第4話 これからの日常
話は、一時間ほど前に遡る。
今日もいつものように志津が俺の家に来る時間だった。昔から俺と志津の両親は共働きだったため、いつからか朝は志津、夜は俺が食事を作ることとなっていた。今日は何を作ろうか考えていると家のインターホンが鳴る。どうやら志津のようだ。いつものように妹の夕日に向かいに行かせる。
「「お邪魔します。」」
何故だか志津の声とはまた、違う声が聞こえたような気がしたが、気のせいだと思い特に気にしなかった。だが、夕日とともにリビングにやってきたのは志津と千春だった。
「え?千春?なんで?」
驚きのあまり声が裏返る。その声を聴き千春は苦笑いを浮かべている。俺の疑問に志津は、満足そうな笑顔を浮かべつつ答えた。

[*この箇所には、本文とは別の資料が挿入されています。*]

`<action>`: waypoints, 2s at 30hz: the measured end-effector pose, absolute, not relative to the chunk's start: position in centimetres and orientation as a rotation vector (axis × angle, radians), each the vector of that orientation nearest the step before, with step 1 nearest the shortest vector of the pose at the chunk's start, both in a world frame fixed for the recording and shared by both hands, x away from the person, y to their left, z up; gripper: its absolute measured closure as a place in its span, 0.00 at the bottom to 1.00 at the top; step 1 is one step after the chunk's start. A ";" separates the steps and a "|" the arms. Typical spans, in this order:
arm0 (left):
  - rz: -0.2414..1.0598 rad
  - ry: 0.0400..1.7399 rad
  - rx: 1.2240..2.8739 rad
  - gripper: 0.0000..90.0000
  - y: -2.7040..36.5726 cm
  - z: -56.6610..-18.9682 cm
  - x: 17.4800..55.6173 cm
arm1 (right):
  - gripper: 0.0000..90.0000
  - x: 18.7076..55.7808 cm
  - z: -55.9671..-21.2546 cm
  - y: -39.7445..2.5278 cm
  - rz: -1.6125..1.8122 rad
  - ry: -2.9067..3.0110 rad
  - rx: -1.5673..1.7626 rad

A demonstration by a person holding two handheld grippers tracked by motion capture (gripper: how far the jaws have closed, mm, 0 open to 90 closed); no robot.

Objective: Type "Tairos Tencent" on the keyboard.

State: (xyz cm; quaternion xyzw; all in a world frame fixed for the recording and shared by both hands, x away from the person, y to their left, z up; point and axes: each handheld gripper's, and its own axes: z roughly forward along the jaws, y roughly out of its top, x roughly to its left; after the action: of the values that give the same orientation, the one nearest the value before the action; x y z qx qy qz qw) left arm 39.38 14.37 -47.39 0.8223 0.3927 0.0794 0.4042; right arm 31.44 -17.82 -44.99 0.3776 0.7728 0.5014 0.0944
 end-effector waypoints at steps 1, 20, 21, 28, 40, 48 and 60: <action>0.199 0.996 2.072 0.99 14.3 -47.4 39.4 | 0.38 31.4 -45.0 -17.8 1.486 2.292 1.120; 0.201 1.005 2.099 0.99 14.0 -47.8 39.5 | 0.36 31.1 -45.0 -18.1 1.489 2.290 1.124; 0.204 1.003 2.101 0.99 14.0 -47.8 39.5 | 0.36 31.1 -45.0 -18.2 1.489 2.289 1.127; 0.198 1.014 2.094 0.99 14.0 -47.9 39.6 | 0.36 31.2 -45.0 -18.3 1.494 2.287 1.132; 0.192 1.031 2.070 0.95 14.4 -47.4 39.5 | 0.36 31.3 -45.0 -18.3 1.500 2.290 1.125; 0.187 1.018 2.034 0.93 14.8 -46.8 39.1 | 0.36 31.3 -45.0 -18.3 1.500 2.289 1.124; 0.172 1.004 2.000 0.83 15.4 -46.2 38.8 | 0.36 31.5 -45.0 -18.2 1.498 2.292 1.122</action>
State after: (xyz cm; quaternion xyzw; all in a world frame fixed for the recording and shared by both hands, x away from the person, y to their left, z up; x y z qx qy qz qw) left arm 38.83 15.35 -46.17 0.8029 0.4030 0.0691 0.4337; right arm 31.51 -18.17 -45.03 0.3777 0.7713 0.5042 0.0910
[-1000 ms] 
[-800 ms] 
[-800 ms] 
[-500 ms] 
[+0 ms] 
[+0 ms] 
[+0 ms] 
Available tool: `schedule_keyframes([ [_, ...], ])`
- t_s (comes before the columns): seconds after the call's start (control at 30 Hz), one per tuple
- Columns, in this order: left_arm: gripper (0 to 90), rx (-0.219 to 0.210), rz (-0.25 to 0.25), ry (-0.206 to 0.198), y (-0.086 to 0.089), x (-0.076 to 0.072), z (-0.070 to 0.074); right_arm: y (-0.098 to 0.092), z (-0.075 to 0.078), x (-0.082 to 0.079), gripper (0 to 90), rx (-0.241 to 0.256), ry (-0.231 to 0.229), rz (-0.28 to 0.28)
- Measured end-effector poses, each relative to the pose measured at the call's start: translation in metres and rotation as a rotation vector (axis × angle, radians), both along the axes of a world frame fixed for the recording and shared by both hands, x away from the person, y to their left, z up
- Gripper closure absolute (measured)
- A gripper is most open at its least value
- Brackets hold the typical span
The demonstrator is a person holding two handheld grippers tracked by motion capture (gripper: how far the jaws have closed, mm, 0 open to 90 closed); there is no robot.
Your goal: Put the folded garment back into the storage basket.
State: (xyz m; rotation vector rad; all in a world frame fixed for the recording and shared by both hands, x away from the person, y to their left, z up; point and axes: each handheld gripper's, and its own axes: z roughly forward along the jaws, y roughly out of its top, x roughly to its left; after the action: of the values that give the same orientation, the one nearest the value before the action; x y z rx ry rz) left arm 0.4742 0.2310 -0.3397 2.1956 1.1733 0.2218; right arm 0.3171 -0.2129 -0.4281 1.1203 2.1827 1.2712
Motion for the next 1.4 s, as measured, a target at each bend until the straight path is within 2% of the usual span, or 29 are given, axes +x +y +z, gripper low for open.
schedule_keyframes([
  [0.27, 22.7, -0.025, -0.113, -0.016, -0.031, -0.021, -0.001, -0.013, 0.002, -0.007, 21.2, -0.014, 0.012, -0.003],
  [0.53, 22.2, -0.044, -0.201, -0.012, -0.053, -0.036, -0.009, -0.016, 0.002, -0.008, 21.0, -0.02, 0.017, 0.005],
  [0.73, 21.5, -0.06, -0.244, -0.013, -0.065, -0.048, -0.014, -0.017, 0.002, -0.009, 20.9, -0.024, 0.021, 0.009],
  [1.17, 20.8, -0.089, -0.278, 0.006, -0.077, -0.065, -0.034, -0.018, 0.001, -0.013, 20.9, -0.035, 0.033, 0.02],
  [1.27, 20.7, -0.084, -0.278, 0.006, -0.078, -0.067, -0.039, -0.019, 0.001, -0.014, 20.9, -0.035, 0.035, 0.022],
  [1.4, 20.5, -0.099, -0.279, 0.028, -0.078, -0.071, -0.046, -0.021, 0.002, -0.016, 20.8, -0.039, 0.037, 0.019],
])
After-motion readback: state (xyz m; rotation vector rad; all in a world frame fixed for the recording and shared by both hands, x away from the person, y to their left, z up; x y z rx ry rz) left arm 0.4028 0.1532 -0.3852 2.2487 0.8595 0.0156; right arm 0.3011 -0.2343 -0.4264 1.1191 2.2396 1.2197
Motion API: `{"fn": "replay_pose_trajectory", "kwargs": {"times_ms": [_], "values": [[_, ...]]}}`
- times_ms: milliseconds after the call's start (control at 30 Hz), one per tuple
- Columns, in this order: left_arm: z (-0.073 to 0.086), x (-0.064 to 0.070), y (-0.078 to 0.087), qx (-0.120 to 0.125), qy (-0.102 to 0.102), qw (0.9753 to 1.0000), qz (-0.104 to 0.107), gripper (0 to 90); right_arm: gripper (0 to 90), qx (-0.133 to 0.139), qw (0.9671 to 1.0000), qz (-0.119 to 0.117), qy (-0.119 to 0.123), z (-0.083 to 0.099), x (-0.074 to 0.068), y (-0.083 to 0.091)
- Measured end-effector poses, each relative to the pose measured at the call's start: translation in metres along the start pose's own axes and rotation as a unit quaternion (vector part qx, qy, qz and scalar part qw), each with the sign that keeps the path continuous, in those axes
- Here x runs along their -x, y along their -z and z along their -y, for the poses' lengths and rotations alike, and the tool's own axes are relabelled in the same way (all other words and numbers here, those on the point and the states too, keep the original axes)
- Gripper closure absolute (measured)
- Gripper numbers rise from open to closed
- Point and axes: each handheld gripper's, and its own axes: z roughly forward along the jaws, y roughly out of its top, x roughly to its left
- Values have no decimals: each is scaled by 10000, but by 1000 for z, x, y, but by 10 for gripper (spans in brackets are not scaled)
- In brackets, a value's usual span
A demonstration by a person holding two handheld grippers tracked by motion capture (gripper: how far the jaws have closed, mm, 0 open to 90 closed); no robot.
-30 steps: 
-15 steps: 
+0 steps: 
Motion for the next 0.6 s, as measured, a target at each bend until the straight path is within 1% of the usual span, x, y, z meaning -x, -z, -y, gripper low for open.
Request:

「千春ちゃん一人暮らしだし、一緒に晩御飯食べようかと思って。それと、こっち来て日が浅いだろうし、いろいろ心細いだろうから。」
こう言われてしまうと断り辛い。まあどうせ断れなかっただろうが。
「とりあえず、何が食べたいんだ?今から食材買いに行くから。」
せめてもの抵抗としてため息をつきつつ聞く。
「夕日っオムライスがいい!」
そして夕日のこのリクエストによって、材料を買いに行くこととなった。本当は二人には、夕日とともに家で待っていて欲しかったのだったが、なぜか三人で付いて来てしまった。まあこんな感じで今に至っている。
夕日はずいぶん千春に懐いたようで千春と志津の三人で手をつないでいる。俺とは繋いでくれないのに……。軽く傷つきながらも気を取り直して買い物を続けていく。卵、玉ねぎ、鶏肉、等々次々とカゴに入れていく。材料を入れ終え、三人に声を掛ける。
「会計済ませてくるから外で待っといてくれ。」
言い終えるとレジへ向かった。会計を済ませ三人と合流する。
それにしてもこの三人は可愛い。この状況、役得だと思うかもしれないが変わってみればわかると思う。美少女と歩く、これだけで緊張してしまうのにそれが三人もいるのだ。
この状況はむしろ内二人が幼馴染と妹だという俺以外に果たして耐えられるものはいるのだろうか、いやいないだろう。緊張のあまりキョドってしまうに違いない。そんな事を考えながら心を落ち着かせつつ家まで歩いた。
家に着き俺はオムライスを作り始める。その間二人には夕日と遊んでもらっている。料理をしながら、今日あった出来事を思い出す。本当に様々なことがあった。新しい友達もできたし謎のハプニングも現在進行形で起こっている。ため息を何度ついたか覚えていないが順調な高校生活を送れていると思う、たぶん……。そうこうしつつ四人分作り終える。
「ご飯作ったぞー。遊んだんだから手洗ってからな。」
支度を終え三人を呼び、四人が食卓に出揃ったのを確認する。
「よし、全員座ったな。せーの「「「いただきます!」」」」
掛け声をかけて食べ始める。夕日は今日の出来事が余程嬉しかったらしく、食べながらひっきりなしにしゃべり続けていた。少し聞くのに疲れてきたので魔法の言葉を使った。
「夕日、余った卵でプリン作ったから早く食べなプリン好きだったろ?」
この一言をきっかけに大人しくオムライスを食べ始めた。我が妹ながら、扱いやすくて本当に助かる。夕飯を食べ終え、皿を洗っている間に
「ゆうくんってお母さんみたいだね」
なんて千春に笑われてしまった。せめてお父さんにして欲しい……。
この後、俺も混ざって三人で夕日の遊び相手になる。
暫く遊んでいると、夕日がうとうとしてきたので片付け、お開きとなった。
そして、志津が帰り際に
「千春ちゃんこれからも夕飯食べに来たら?夕日ちゃんも懐いてたし。」
なんて言ってくる。俺が反対する間もなく、とんとん拍子で話が進んでいく。うとうとしていたはずの夕日も目を輝かせながら賛成している。最初は戸惑っていたはずの千春も、流れに押し切られ承諾してしまう。